Paying for deservingness? Poor relief administration, entitlement and local economies in the Southern Low Countries, 1750-1830

This project sets out to identify and explain spatial variations and temporal changes in revenues raised for the relief of the poor, conceptions of entitlement and belonging, and survival strategies in
three sets of rural parishes in the Southern Low Countries in the period 1750-1830. By investigating
the interconnections of these themes at local, regional and ‘national’ levels of analysis in a period of
profound social, political, economic and institutional change, we aim to contribute to a renewed
comparative approach to the determinants and consequences of poor relief organization in
Europe’s transition from preindustrial to industrial society, in a way that radically challenges
stereotypes of ‘English’ versus ‘continental’ relief practices. The exceptional quality of the source
materials in combination with an empirical focus on three rural regions characterized by very
distinct socio-economic structures during a gradual transition from a charity-based to a tax-funded
relief system, will allow us to systematically test a number of influential hypotheses on the
interconnections between poor relief administration on the one hand and agrarian change and
economic growth on the other hand, in a way that takes into account the role of local contexts,
shifting criteria and conceptions of entitlement, and the life cycles and survival strategies of the
poor themselves.

 

Explaining the great litigation decline. The impact of social-economic change on litigation patterns in early modern Europe. The case of Bruges and the Liberty of Bruges.

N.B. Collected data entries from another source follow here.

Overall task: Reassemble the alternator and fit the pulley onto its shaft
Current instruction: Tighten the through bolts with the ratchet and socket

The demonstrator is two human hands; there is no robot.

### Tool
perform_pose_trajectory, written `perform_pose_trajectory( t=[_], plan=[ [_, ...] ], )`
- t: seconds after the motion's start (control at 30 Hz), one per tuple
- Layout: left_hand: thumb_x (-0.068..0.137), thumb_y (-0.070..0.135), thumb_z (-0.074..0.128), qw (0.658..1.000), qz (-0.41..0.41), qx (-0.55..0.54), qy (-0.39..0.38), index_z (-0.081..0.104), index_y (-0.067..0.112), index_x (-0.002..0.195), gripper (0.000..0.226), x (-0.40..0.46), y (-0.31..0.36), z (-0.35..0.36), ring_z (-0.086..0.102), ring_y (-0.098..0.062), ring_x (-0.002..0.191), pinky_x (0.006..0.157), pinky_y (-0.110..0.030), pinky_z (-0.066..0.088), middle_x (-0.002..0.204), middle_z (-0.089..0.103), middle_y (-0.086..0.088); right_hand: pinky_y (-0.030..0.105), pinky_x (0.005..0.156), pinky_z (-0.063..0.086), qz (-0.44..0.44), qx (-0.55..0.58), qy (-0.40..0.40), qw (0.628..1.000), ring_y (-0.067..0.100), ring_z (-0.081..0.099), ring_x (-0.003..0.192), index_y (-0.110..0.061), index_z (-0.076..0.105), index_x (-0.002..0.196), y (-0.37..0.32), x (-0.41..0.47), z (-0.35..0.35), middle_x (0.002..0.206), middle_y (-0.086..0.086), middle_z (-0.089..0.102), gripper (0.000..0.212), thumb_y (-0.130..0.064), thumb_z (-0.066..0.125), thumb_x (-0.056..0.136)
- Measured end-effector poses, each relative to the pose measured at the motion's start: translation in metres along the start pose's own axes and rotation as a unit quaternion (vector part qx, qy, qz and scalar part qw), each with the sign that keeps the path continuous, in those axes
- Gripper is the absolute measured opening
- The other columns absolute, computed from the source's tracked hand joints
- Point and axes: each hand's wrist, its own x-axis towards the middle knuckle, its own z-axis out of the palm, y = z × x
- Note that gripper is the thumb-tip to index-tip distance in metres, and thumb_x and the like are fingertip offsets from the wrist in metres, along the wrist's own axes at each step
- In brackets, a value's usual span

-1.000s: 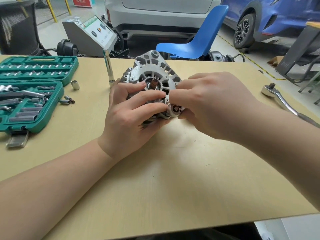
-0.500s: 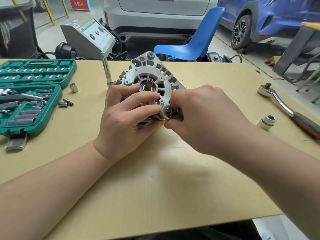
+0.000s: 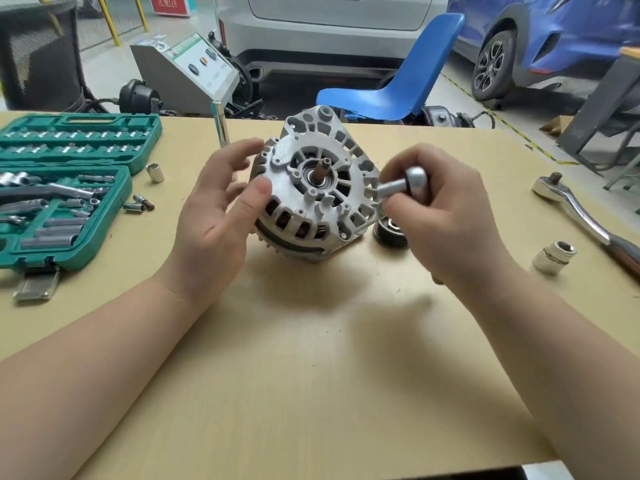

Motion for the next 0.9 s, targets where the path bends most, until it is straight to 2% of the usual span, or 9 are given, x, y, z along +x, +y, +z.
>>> perform_pose_trajectory(
  t=[0.13, 0.27, 0.33, 0.4, 0.5, 0.6, 0.7, 0.8, 0.9],
  plan=[
    [0.091, 0.048, 0.063, 0.989, -0.086, -0.112, -0.035, 0.055, 0.036, 0.144, 0.055, 0.005, -0.002, -0.003, 0.052, -0.029, 0.145, 0.122, -0.062, 0.039, 0.150, 0.059, -0.004, 0.028, 0.051, 0.033, -0.068, -0.040, -0.049, 0.996, 0.022, 0.040, 0.054, -0.020, 0.068, 0.097, 0.018, -0.020, 0.003, 0.066, 0.011, 0.055, 0.026, 0.000, 0.065, 0.081],
    [0.091, 0.042, 0.063, 0.979, -0.102, -0.159, -0.072, 0.049, 0.034, 0.151, 0.062, 0.007, -0.001, 0.000, 0.056, -0.025, 0.143, 0.115, -0.042, 0.048, 0.153, 0.060, -0.002, 0.012, 0.062, 0.035, -0.153, -0.087, -0.098, 0.980, 0.007, 0.051, 0.065, -0.012, 0.071, 0.103, 0.022, -0.028, 0.008, 0.082, -0.015, 0.063, 0.027, 0.005, 0.076, 0.082],
    [0.089, 0.043, 0.066, 0.980, -0.104, -0.150, -0.079, 0.052, 0.039, 0.151, 0.063, 0.009, -0.002, -0.004, 0.055, -0.026, 0.145, 0.120, -0.049, 0.044, 0.154, 0.059, -0.002, 0.009, 0.067, 0.036, -0.181, -0.102, -0.110, 0.972, 0.000, 0.053, 0.071, -0.009, 0.071, 0.104, 0.023, -0.028, 0.011, 0.090, -0.017, 0.063, 0.029, 0.007, 0.079, 0.081],
    [0.087, 0.044, 0.071, 0.983, -0.096, -0.130, -0.086, 0.055, 0.047, 0.147, 0.062, 0.011, -0.003, -0.008, 0.054, -0.027, 0.145, 0.121, -0.058, 0.042, 0.153, 0.059, 0.000, 0.011, 0.067, 0.038, -0.190, -0.096, -0.113, 0.971, 0.006, 0.055, 0.073, -0.009, 0.072, 0.103, 0.025, -0.025, 0.011, 0.092, -0.012, 0.067, 0.027, 0.006, 0.079, 0.082],
    [0.086, 0.045, 0.078, 0.988, -0.084, -0.107, -0.077, 0.058, 0.050, 0.145, 0.063, 0.007, -0.001, -0.008, 0.055, -0.021, 0.144, 0.118, -0.059, 0.047, 0.149, 0.062, 0.006, 0.013, 0.063, 0.037, -0.173, -0.066, -0.117, 0.976, 0.013, 0.054, 0.071, -0.016, 0.072, 0.102, 0.029, -0.018, 0.006, 0.090, -0.017, 0.067, 0.019, -0.006, 0.076, 0.086],
    [0.083, 0.050, 0.082, 0.993, -0.076, -0.072, -0.053, 0.056, 0.046, 0.148, 0.070, -0.001, 0.002, -0.002, 0.055, -0.012, 0.142, 0.115, -0.053, 0.051, 0.143, 0.064, 0.017, 0.013, 0.064, 0.038, -0.137, -0.061, -0.117, 0.982, 0.010, 0.057, 0.072, -0.027, 0.071, 0.106, 0.036, -0.008, -0.003, 0.092, -0.021, 0.067, 0.020, -0.018, 0.072, 0.088],
    [0.080, 0.050, 0.087, 0.998, -0.051, 0.003, -0.035, 0.054, 0.041, 0.151, 0.079, -0.008, 0.005, 0.000, 0.057, -0.009, 0.138, 0.114, -0.044, 0.053, 0.144, 0.063, 0.016, 0.010, 0.061, 0.038, -0.064, -0.064, -0.104, 0.990, 0.006, 0.055, 0.063, -0.038, 0.067, 0.108, 0.046, 0.002, -0.010, 0.089, -0.020, 0.066, 0.038, -0.006, 0.071, 0.088],
    [0.079, 0.046, 0.090, 0.996, -0.017, 0.091, -0.016, 0.052, 0.040, 0.153, 0.083, -0.010, 0.002, 0.004, 0.057, -0.014, 0.137, 0.115, -0.046, 0.050, 0.145, 0.059, 0.015, 0.027, 0.072, 0.052, -0.028, -0.078, -0.094, 0.992, 0.014, 0.062, 0.081, -0.037, 0.068, 0.111, 0.049, 0.007, -0.011, 0.095, -0.019, 0.068, 0.044, -0.001, 0.072, 0.086],
    [0.078, 0.047, 0.089, 0.992, -0.012, 0.125, -0.021, 0.048, 0.039, 0.155, 0.087, -0.006, -0.001, 0.006, 0.053, -0.013, 0.139, 0.118, -0.049, 0.046, 0.144, 0.055, 0.014, 0.041, 0.073, 0.058, -0.023, -0.048, -0.082, 0.995, 0.019, 0.065, 0.081, -0.032, 0.071, 0.109, 0.043, 0.005, -0.013, 0.091, -0.009, 0.070, 0.037, -0.006, 0.069, 0.083]
  ],
)
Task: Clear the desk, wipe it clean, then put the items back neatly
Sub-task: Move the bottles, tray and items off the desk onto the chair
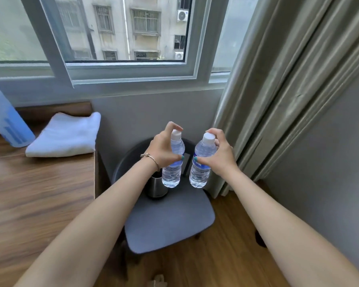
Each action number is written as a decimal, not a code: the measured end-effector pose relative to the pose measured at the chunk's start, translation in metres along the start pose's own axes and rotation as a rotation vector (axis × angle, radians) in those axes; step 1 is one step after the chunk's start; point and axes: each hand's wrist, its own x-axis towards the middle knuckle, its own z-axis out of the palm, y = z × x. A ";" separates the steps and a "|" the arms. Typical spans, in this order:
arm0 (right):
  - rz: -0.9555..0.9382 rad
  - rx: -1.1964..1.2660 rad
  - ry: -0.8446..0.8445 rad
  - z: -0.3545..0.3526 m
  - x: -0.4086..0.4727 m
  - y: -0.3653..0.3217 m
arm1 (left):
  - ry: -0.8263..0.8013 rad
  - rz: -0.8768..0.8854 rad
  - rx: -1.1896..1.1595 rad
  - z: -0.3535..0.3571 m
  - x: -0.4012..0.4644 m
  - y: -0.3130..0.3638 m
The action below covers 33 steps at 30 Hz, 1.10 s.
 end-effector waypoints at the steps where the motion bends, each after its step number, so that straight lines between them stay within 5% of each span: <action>1: 0.015 -0.005 -0.002 0.002 0.006 0.006 | -0.017 0.002 0.013 0.006 0.008 -0.003; 15: 0.209 -0.342 -0.117 0.045 0.091 0.093 | -0.283 0.030 0.122 0.091 0.110 -0.081; 33: 0.305 -0.284 -0.160 0.110 0.135 0.222 | -0.413 -0.035 0.218 0.189 0.152 -0.182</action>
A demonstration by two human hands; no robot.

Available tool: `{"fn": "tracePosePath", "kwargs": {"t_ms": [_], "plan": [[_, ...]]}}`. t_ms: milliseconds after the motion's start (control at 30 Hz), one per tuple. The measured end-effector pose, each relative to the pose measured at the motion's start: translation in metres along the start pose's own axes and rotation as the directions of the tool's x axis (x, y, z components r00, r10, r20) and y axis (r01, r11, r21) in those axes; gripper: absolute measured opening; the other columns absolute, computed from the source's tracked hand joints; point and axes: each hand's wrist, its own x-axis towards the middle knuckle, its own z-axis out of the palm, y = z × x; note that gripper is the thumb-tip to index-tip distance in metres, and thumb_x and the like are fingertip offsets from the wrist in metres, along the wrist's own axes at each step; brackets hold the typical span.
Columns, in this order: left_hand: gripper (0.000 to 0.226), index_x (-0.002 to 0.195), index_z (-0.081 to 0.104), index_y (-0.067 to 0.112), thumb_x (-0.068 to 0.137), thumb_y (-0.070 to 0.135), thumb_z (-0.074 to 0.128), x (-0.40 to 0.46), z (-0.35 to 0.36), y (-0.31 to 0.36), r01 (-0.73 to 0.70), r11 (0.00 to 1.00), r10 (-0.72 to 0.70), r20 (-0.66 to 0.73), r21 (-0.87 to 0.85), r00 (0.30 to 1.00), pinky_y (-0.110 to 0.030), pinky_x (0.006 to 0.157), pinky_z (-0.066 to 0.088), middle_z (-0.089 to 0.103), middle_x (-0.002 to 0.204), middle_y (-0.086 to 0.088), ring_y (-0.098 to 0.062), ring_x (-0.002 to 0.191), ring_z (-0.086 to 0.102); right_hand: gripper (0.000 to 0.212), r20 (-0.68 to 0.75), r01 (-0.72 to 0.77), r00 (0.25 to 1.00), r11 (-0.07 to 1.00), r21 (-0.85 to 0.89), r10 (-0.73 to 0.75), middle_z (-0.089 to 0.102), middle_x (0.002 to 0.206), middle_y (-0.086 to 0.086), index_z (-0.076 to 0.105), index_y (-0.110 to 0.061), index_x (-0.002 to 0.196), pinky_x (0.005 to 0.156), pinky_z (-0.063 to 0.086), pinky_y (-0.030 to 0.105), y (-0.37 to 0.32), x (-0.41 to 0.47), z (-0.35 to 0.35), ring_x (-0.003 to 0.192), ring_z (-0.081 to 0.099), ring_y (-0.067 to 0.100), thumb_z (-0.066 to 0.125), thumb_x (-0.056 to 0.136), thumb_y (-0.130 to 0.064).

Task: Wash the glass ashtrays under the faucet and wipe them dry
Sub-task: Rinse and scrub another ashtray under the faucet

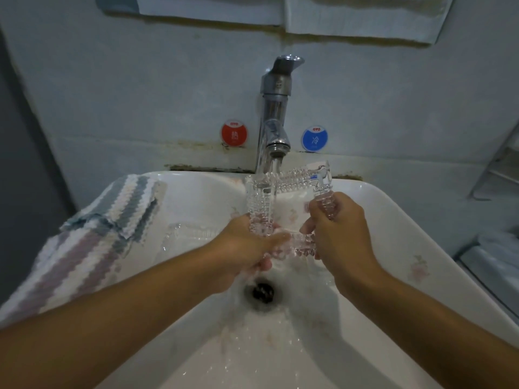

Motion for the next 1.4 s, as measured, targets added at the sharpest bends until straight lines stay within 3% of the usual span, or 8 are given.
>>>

Historians across Europe have identified an intriguing phenomenon in litigation patterns. In the long sixteenth century European civil law courts at various levels were characterized by a dramatic increase in the number of cases they heard—a so­‐called ‘legal revolution’. However, during the seventeenth century the courts saw a marked decrease in the volume of litigation, a ‘great litigation decline’. This project will contribute to our understanding of this decline by way of an analysis of the shifts in the social-­‐economic composition of the clientele and the nature of case matter of law courts of first instance. There are reasons to assume such structural changes. In the long sixteenth century social groups from the lower middling ranks of society especially, were responsible for the dramatic increase in lawsuits. Large sections of middling groups impoverished during the early modern period, possibly resulting in significantly fewer occasions for litigation. The project improves our understanding of changes in the business of law courts and changes in processes of inclusion and exclusion in early modern communities. The city of Bruges and the rural district called the Liberty of Bruges during the seventeenth and eighteenth century will be the case studies. The juridical and social­‐economic configuration of these regions and their courts allows for a comparative research design that helps to test the assumed correlation between declining litigation and social‐economic change.

 

Power in the Metropolis. Urban elite formation during the demographic and commercial expansion of Antwerp (c. 1450 - c. 1550)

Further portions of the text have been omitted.